In this Thesis, I have investigated multicomponent alloy based thin films synthesized by magnetron sputtering. The studies in the thesis are centered around the phase diagram of the CrFeCoNi nitrogen containing system. Theoretical and experimental methods were employed to understand the phase formation in this system which is related to the archetypical Cantor alloy (CrMnFeCoNi). CrFeCoNi thin films of approximately equimolar composition crystallize with fcc structure when grown at room temperature. This structure, however, is not retained when nitrogen (x) is added into the lattice. Density functional theory calculations together with the experimental investigation on the (CrFeCoNi)N_x system revealed the stabilization of the metallic fcc when x ≤ 0.22 and the stabilization of the NaCl B1 structure when x > 0.33, consistent with the theoretical prediction. In contrast, films with intermediate amounts of nitrogen (x = 0.22) grown at higher temperatures show segregation into multiple phases of CrN, Fe-Ni-rich and Co. These results offer an explanation for the requirement of kinetically limited growth conditions at low temperature for obtaining single-phase CrFeCoNi Cantor-like nitrogen-containing thin films. The importance of the phase diagram is realized when attempting to grow much more complex structures for application-oriented research such as irradiation resistance, corrosion resistance as well as epitaxial films for a fundamental understanding of the material system. The phase diagram of the CrFeCoNi system indicated that higher stability of the single-phase solid solution Cantor nitride lay in a limited temperature range of 200 to 300 °C. In order to compensate for the higher deposition temperature required to grow epitaxial films magnetic field assisted dc magnetron sputtering was used. This technique allows for the control of the flux of Ar ions bombarding the substrate during growth thereby providing the growing film with kinetic energy as opposed to thermal. The results from the study indicated that the quality of epitaxy can be improved by increasing low ion energy, high ion-flux bombardment. The thesis in whole, gives a fundamental understanding of the nitride cantor alloy material system in terms of crystal structure, mechanical and electrical properties.

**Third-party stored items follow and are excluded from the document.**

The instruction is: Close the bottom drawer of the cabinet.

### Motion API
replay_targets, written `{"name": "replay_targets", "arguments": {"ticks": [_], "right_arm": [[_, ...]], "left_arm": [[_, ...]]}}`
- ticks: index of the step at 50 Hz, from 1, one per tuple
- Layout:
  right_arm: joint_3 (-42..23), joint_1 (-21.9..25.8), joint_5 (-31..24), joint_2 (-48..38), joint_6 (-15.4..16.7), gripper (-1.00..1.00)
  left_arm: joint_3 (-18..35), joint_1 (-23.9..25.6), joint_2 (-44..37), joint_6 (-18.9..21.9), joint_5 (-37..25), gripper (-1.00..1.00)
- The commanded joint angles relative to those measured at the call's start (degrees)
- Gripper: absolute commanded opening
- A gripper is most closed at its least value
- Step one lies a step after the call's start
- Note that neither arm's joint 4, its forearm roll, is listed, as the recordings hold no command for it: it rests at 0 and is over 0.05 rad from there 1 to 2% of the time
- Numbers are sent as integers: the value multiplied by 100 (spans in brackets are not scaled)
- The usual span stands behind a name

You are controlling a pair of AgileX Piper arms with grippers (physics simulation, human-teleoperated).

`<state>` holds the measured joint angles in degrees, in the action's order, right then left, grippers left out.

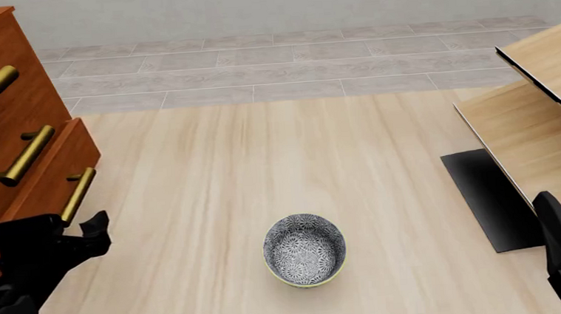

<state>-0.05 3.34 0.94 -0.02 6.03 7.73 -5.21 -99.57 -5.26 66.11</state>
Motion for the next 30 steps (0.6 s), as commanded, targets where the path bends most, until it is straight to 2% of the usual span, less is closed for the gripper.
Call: {"name": "replay_targets", "arguments": {"ticks": [1,30], "right_arm": [[0,3,7,0,13,100],[0,2,29,1,60,100]], "left_arm": [[155,-26,-425,61,-27,100],[229,-207,-497,271,-66,100]]}}
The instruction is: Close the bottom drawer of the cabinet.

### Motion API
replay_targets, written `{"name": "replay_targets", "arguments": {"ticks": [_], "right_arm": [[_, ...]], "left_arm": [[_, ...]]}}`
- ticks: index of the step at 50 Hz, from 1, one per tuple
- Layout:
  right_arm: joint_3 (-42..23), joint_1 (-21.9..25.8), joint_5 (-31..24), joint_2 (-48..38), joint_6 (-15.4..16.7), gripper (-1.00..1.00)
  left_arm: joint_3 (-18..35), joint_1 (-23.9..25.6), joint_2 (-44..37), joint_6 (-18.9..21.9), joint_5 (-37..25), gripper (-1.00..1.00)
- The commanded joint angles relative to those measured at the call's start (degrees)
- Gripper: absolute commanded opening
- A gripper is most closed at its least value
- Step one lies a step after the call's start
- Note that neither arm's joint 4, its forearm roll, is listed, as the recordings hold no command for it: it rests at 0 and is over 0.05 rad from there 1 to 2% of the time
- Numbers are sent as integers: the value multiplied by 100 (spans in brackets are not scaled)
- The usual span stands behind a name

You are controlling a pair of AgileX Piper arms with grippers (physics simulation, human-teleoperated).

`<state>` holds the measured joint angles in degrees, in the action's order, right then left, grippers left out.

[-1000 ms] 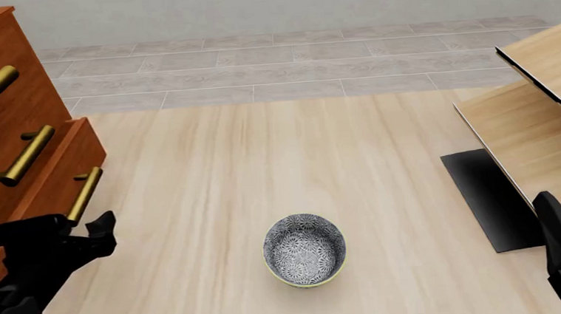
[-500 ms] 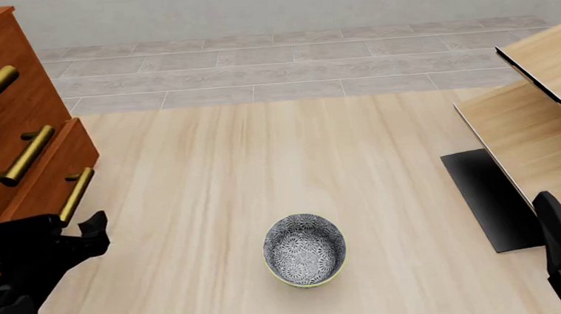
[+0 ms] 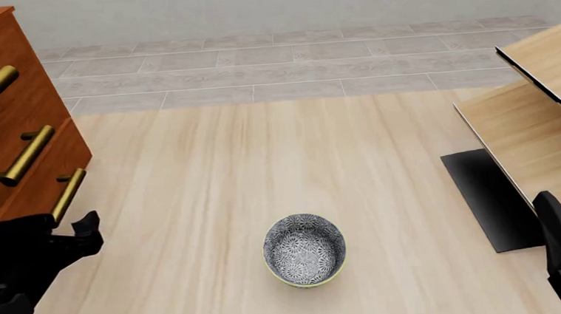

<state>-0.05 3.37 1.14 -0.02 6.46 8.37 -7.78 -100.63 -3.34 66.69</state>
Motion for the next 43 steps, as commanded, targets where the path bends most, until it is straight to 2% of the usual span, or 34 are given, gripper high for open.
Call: {"name": "replay_targets", "arguments": {"ticks": [1,43], "right_arm": [[0,-1,9,0,17,100],[1,3,24,0,61,100]], "left_arm": [[166,51,-390,80,-124,100],[233,-100,-402,363,-168,100]]}}
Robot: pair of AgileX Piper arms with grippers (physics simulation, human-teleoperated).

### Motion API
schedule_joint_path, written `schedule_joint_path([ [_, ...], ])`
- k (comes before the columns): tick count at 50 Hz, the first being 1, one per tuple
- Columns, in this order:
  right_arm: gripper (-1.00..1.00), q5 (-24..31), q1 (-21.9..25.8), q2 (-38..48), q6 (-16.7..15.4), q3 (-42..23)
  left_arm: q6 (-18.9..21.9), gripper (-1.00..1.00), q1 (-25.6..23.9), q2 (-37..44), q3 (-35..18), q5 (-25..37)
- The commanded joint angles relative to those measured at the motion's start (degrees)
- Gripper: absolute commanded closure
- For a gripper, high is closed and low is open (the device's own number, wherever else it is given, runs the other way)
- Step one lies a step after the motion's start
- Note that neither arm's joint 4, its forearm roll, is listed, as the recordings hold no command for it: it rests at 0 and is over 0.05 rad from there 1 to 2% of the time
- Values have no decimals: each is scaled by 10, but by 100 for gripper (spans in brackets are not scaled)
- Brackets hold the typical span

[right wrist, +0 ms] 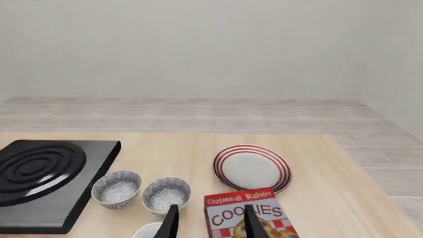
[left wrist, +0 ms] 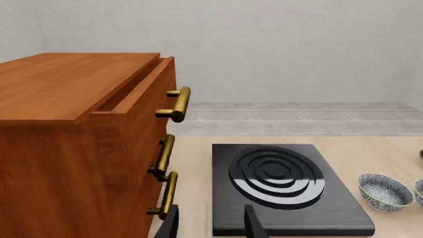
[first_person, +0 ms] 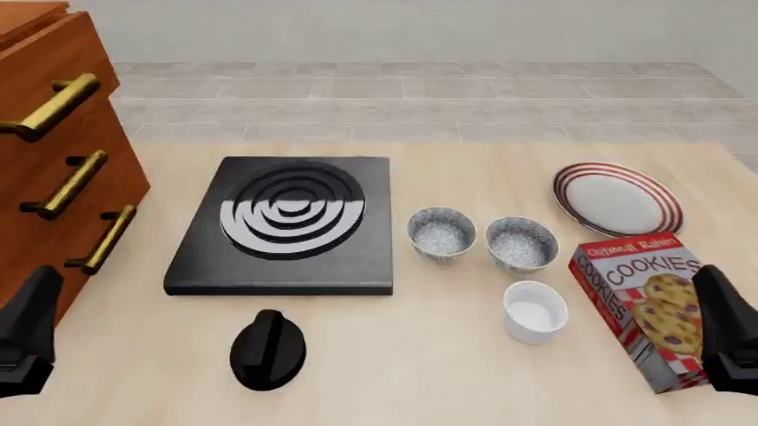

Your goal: Pick the akita bowl from table center and place it on the plate.

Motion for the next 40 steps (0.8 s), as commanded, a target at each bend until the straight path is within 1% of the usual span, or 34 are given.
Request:
schedule_joint_path([
  [1, -100, 8, 11, -13, 4, -1, 0, -100, 0, 3, -1, -1],
  [3, -100, 7, 15, -9, -2, 0, 0, -100, 0, 3, -1, -1],
  [11, -100, 6, 11, -3, 0, -2, 0, -100, 0, 3, -1, -1],
  [14, -100, 30, 2, -3, -1, -30, 0, -100, 0, 3, -1, -1],
  [15, -100, 30, 2, -3, -1, -30, 0, -100, 0, 3, -1, -1],
  [16, -100, 49, -2, -5, 1, -50, 0, -100, 0, 3, -1, -1],
  [19, -100, 73, -4, -4, 0, -77, 0, -100, 0, 3, -1, -1],
  [30, -100, 94, 14, 43, -15, -126, 0, -100, 0, 3, -1, -1],
  [33, -100, 98, 20, 56, -22, -141, 0, -100, 0, 3, -1, -1],
  [37, -100, 94, 50, 93, -55, -156, 0, -100, 0, 3, -1, -1],
  [40, -100, 97, 65, 115, -63, -177, 0, -100, 0, 3, -1, -1],
])
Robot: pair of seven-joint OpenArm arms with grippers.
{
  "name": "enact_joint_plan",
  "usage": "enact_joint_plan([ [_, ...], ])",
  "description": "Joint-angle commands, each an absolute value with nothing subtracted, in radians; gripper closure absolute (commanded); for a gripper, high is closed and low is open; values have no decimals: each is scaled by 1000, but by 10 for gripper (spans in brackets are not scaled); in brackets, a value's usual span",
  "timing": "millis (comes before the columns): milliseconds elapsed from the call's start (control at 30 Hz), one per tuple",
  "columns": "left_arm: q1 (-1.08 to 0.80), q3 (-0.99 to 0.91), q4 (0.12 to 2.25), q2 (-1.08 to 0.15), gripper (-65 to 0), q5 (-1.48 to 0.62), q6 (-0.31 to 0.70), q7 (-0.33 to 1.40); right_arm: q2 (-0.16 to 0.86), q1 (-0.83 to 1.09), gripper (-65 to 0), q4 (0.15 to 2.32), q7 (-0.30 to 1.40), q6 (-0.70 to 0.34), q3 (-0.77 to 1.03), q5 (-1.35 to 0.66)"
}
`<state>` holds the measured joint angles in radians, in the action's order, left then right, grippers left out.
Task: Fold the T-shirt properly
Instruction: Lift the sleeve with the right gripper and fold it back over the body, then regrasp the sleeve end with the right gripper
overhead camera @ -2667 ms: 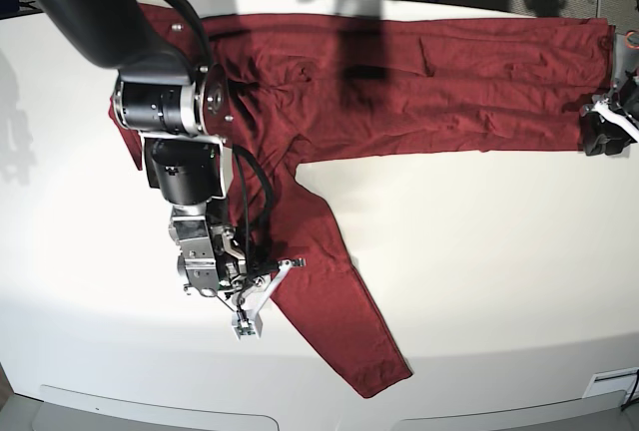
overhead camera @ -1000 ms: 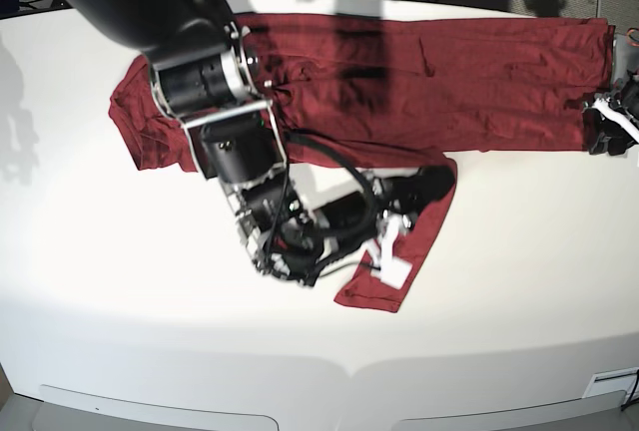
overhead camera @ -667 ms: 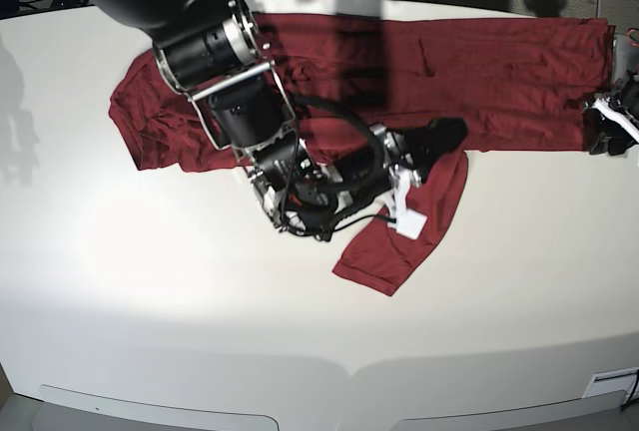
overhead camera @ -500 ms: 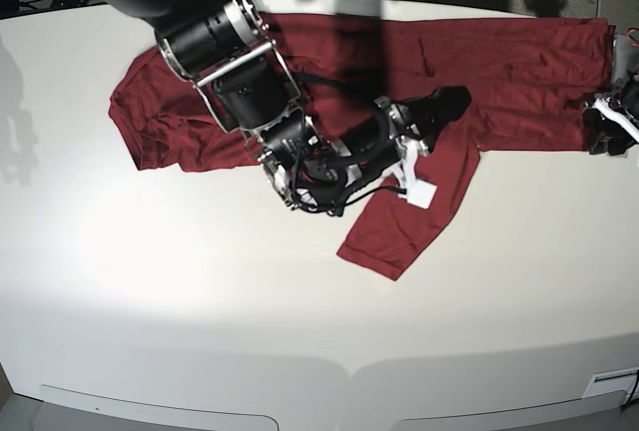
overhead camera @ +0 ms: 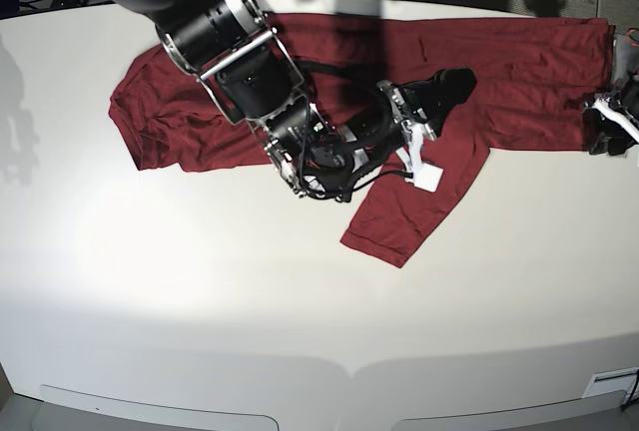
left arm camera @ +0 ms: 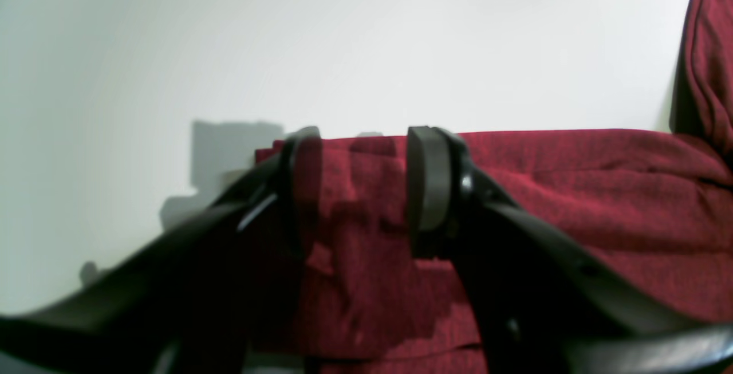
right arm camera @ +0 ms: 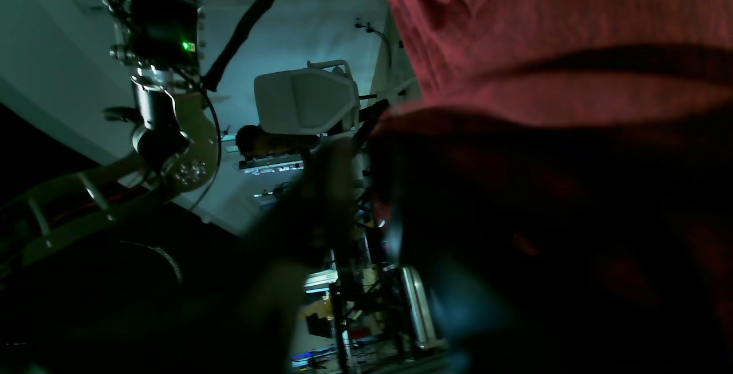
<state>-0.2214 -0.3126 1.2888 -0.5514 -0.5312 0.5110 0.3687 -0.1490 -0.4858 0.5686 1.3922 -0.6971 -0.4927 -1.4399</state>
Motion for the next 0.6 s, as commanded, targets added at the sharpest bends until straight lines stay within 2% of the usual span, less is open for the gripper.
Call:
enact_joint_plan([
  [0, -214, -321, 1303, -577, -241, -542, 513, 344, -157, -521, -202, 583, 1396, -698, -491, -1484],
  [67, -213, -321, 1303, -577, -241, -542, 513, 344, -157, -533, -260, 583, 1396, -698, -491, -1484],
  [133, -213, -321, 1303, -577, -241, -542, 513, 344, -157, -550, -286, 583, 1396, -698, -491, -1484],
  [367, -214, -321, 1303, -576, -241, -542, 513, 344, -157, -656, -286, 583, 1396, -698, -490, -1484],
  [467, -213, -321, 1303, -576, -241, -542, 513, 344, -157, -699, -286, 583, 1258, -698, -485, -1452],
  [567, -214, -321, 1303, -576, -241, -542, 513, 344, -133, -736, -286, 583, 1055, -698, -476, -1220],
])
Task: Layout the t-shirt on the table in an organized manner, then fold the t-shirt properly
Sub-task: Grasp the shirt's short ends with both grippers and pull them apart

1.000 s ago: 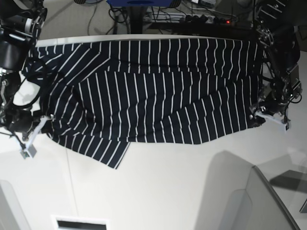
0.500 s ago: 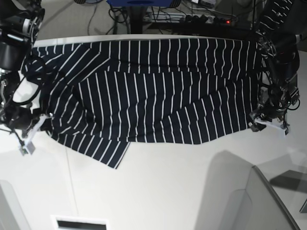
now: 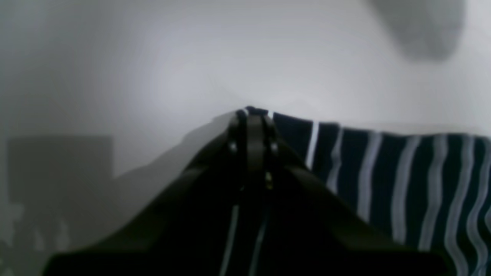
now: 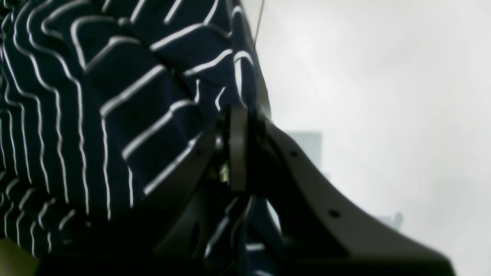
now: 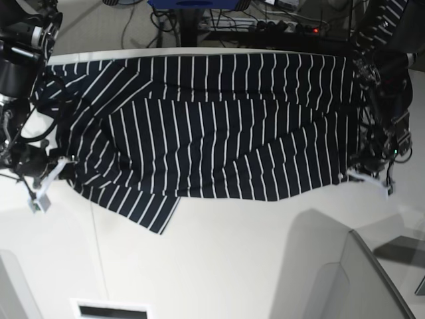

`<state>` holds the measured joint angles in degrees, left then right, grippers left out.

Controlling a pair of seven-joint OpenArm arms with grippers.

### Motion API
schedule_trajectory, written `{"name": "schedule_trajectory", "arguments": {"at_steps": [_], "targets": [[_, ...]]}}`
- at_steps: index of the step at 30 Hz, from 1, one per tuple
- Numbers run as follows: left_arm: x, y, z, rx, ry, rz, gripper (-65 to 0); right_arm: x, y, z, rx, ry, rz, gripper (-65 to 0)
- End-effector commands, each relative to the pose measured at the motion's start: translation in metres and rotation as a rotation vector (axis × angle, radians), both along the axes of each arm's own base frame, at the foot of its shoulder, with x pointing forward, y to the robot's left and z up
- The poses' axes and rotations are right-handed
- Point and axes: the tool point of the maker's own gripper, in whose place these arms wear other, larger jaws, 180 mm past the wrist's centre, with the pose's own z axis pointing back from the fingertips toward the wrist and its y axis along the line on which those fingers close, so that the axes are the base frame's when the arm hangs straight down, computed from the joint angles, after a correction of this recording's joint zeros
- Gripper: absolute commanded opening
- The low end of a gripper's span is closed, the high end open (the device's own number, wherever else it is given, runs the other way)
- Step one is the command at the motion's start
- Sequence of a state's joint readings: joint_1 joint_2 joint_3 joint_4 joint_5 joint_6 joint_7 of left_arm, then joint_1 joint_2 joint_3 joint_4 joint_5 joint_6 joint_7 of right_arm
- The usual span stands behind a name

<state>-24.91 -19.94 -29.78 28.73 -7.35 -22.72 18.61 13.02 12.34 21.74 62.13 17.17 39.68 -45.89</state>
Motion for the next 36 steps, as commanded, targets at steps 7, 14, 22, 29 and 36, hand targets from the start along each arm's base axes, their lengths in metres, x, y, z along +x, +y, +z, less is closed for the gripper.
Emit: {"name": "schedule_trajectory", "arguments": {"at_steps": [7,14,22,29,36], "targets": [[0.045,0.021,0.08,0.113,-0.142,-0.039,-65.0,0.041,-0.009,0.041,-0.04,-0.18,0.037,-64.4],[0.053,0.025,0.112,0.168,-0.173,-0.061,-65.0,0.063,-0.002,0.065,0.0,-0.352,0.024,-64.4],[0.053,0.027,0.131,0.215,-0.207,-0.073,-65.0,0.079,-0.012,0.072,0.067,-0.466,-0.046,-64.4],[0.055,0.027,0.135,0.22,-0.216,-0.074,-65.0,0.094,-0.016,0.08,0.128,-0.572,-0.099,-64.4],[0.056,0.021,0.132,0.208,-0.217,-0.08,-65.0,0.098,-0.003,0.066,0.13,-0.567,-0.027,-64.4]]}}
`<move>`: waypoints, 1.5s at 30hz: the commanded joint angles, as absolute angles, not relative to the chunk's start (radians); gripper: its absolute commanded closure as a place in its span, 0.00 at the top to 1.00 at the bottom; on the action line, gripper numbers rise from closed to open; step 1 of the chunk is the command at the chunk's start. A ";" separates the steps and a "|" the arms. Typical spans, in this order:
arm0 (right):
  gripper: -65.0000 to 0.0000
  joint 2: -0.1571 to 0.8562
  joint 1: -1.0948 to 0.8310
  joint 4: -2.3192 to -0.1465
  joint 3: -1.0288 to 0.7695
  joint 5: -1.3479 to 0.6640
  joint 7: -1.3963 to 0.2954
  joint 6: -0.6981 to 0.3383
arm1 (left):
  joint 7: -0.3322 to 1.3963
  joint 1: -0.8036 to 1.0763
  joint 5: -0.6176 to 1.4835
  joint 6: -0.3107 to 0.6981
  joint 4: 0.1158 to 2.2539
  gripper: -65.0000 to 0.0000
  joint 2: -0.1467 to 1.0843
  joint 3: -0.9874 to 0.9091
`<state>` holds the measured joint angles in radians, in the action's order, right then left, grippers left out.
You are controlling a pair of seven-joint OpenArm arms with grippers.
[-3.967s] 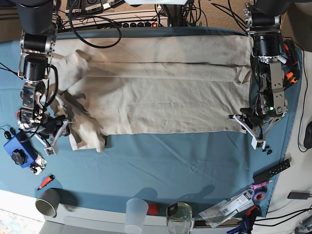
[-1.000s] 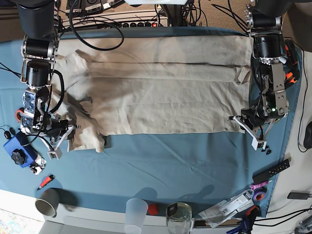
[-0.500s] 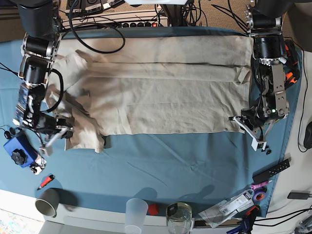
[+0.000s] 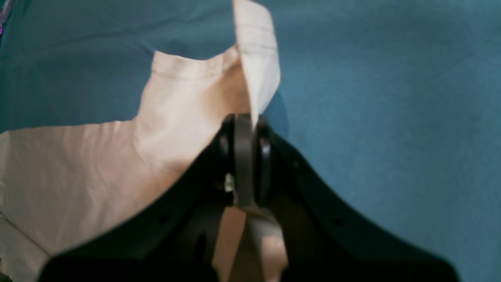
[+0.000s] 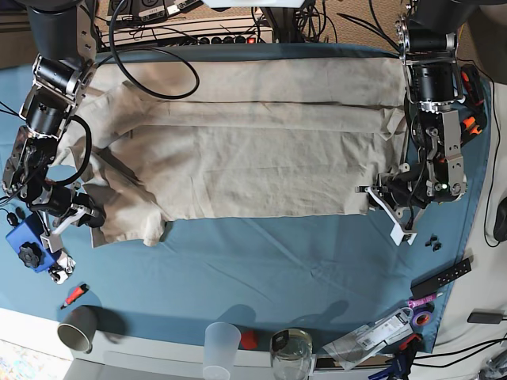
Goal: Fold the T-shirt properly
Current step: 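Lift the beige shirt with both grippers and pull it toward the robot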
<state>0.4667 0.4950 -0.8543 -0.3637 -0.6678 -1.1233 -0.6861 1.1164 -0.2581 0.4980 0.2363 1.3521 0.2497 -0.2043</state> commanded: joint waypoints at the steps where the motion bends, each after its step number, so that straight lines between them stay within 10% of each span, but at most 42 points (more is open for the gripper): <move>1: 0.00 0.492 0.524 -0.870 -0.368 -0.698 -1.114 -0.698 | 1.121 -0.280 0.508 0.237 1.379 0.00 0.268 -0.210; 45: 0.00 0.550 0.333 -1.324 -0.495 -0.981 -1.396 -0.654 | 1.236 0.022 0.824 0.421 1.757 0.00 0.399 -0.395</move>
<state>0.5266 0.3149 -1.3079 -0.4881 -0.9638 -1.4162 -0.6518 1.2526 0.0364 0.8097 0.4183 1.7405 0.3824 -0.3893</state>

Catalytic water recombination and electrolysis play an important role in the transition towards green, renewable, fossil-free energy production. The processes are kinetically limited by the oxygen reactions, i.e. Oxygen Reduction Reaction (ORR) and Oxygen Evolution Reaction (OER), thus these reactions have higher demand for electrocatalysts than the hydrogen reactions. There is a particular focus on finding abundant and cheap alternatives to noble metal oxygen reaction catalysts used today. Alternatives such as Co, Ni, Fe and Mn oxides, are promising candidates and in some cases found to be bifunctional oxygen catalysts, i.e. that they are active towards both reactions. In this thesis, these catalytically active elements have been alloyed together in multicomponent, high entropy thin films deposited by magnetron sputtering. 

Anodization profiles have been designed to activate the thin films by tuning the surface oxidation states. This considerably enhanced the catalytic activity towards both ORR and OER. For pure Co films, the electrochemical modification resulted in the formation of Co3O4 platelets with the two Co cations as active sites. In the CoCrFeNi films, an enrichment of the surface in Co and Ni cations was observed after anodization. In addition, the presence of Fe and its synergy with the active sites was identified as key to the catalytic activity.   

Another critical aspect was the film structure. Here the substrate bias was varied which affected the ion bombardment during the deposition. This changed the typical columnar structure of the films towards denser and more faceted films with larger grains. Both the columnar and denser structure were found catalytically active, in particular towards OER. The denser films had better long-term stability towards OER compared to the columnar films.   To understand in depth the catalytic mechanism for the CoCrFeNi and MnCrFeNi films, the ORR pathway was also investigated. It was first observed that replacing Co with Mn reduced the overpotentials for both ORR and OER. The as-deposited films follow a (2+1) electrons pathway whereas the anodized films shifted towards either 4 or 2 electrons pathway. This was also correlated to the active sites and film structure. 

Furthermore, the films synthesized in this thesis have also a high corrosion resistance in alkaline and neutral chloride containing environments. The films presented a passive behavior due to the formation of a protective oxide layer. Once again, film composition and film structure, in particular grain size affected the corrosion performance. The presence of defects due to lattice distortion of CoCrFeNi significantly improved the corrosion resistance in NaCl. The smaller grain size of the films led to a higher corrosion resistance in KOH. Additions of Mo to CoCrFeNi significantly improve the corrosion resistance in acidic environments at elevated temperature. This was attributed to the suppression of secondary phases and presence of Mo in the passive films.  

In summary, this thesis focuses on tuning thin film composition, structure, and post-deposition oxidation to improve both the catalytic activity towards oxygen reactions and the corrosion resistance in environments relevant for cata-lytic water recombination and electrolysis. The focus on abundant and cheap elements for material synthesis aims to contribute to the development of non-noble metal oxygen electrocatalysts for potential use in future green energy technologies.